**PROBLEM STATEMENT:**
Return exactly the span of lines that opens with the line containing "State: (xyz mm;" and closes with the last line of the data, inclusive.

========

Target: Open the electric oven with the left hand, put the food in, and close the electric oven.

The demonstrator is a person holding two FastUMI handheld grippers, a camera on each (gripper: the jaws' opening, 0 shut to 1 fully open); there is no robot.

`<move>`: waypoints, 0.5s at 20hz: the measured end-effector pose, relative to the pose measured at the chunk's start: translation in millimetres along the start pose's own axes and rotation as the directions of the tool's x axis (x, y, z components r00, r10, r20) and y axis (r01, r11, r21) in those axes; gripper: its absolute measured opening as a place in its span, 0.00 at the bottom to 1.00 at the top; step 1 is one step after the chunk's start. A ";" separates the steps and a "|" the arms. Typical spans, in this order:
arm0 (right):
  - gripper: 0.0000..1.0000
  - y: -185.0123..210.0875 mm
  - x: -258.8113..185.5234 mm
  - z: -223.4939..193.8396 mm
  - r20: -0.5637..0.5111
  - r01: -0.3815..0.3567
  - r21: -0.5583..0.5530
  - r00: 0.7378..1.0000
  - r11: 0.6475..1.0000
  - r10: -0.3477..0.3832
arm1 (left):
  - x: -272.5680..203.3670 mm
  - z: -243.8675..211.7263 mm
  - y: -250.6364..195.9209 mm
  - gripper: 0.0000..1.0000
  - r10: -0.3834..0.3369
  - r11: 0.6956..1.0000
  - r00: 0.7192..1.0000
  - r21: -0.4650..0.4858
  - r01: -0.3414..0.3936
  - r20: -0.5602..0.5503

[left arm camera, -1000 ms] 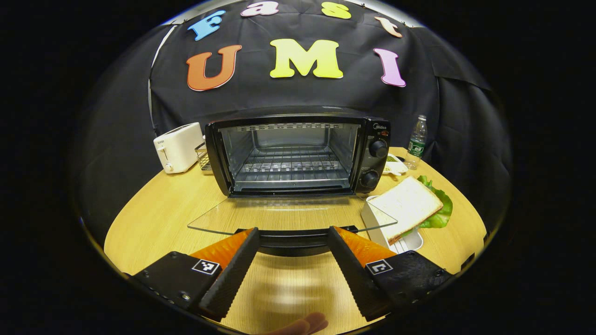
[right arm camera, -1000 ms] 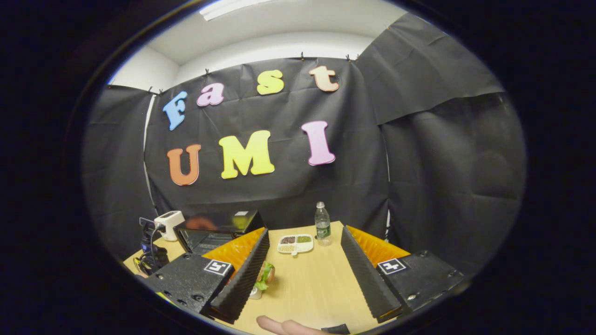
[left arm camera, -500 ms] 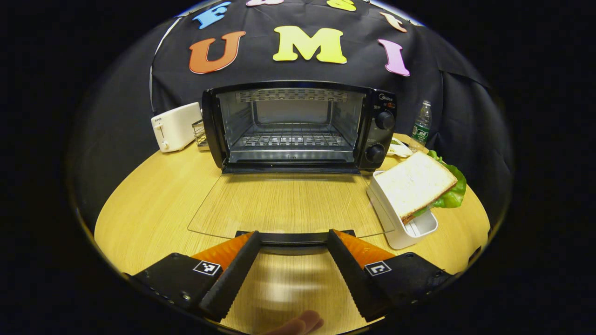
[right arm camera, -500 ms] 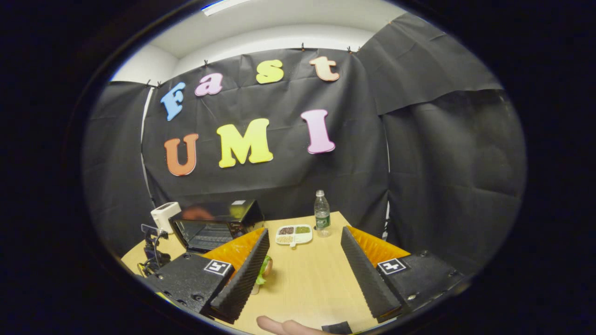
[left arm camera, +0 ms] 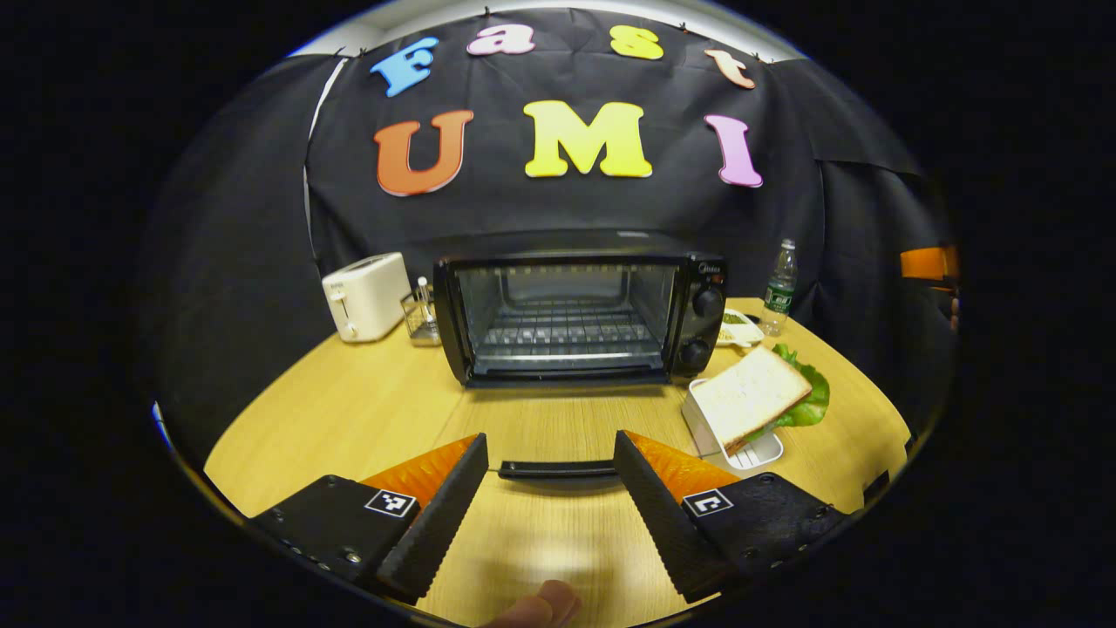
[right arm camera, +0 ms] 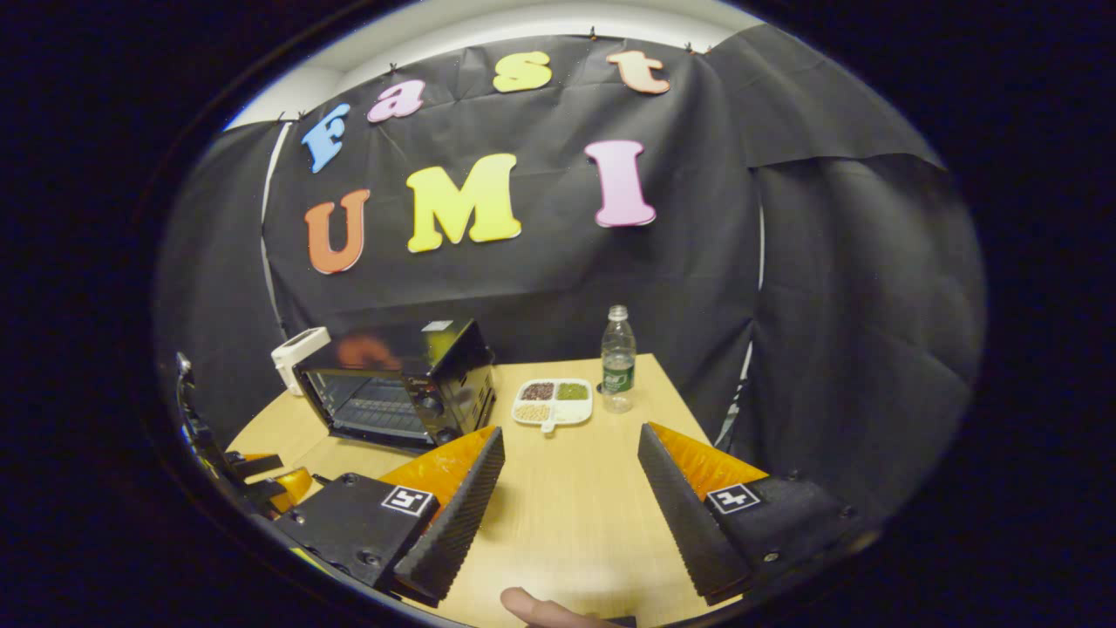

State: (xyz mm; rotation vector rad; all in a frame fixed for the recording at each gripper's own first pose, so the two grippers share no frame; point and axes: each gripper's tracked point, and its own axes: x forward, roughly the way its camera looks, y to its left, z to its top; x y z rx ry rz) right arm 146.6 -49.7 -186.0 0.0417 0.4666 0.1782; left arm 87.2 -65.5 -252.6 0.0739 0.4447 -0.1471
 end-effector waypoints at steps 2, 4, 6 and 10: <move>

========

**EXERCISE RESPONSE:**
State: (xyz mm; rotation vector rad; all in a frame fixed for the recording at each gripper's own first pose, so the two grippers share no frame; point and axes: each gripper's tracked point, and its own axes: x forward, roughly the way its camera looks, y to its left, z to its top; x y z rx ry rz) right arm 146.6 -49.7 -186.0 0.0417 0.4666 0.1782; left arm 87.2 -65.5 -252.6 0.0739 0.4447 -0.1471
 end-effector waypoints at steps 2, 4, 6 and 10: <move>

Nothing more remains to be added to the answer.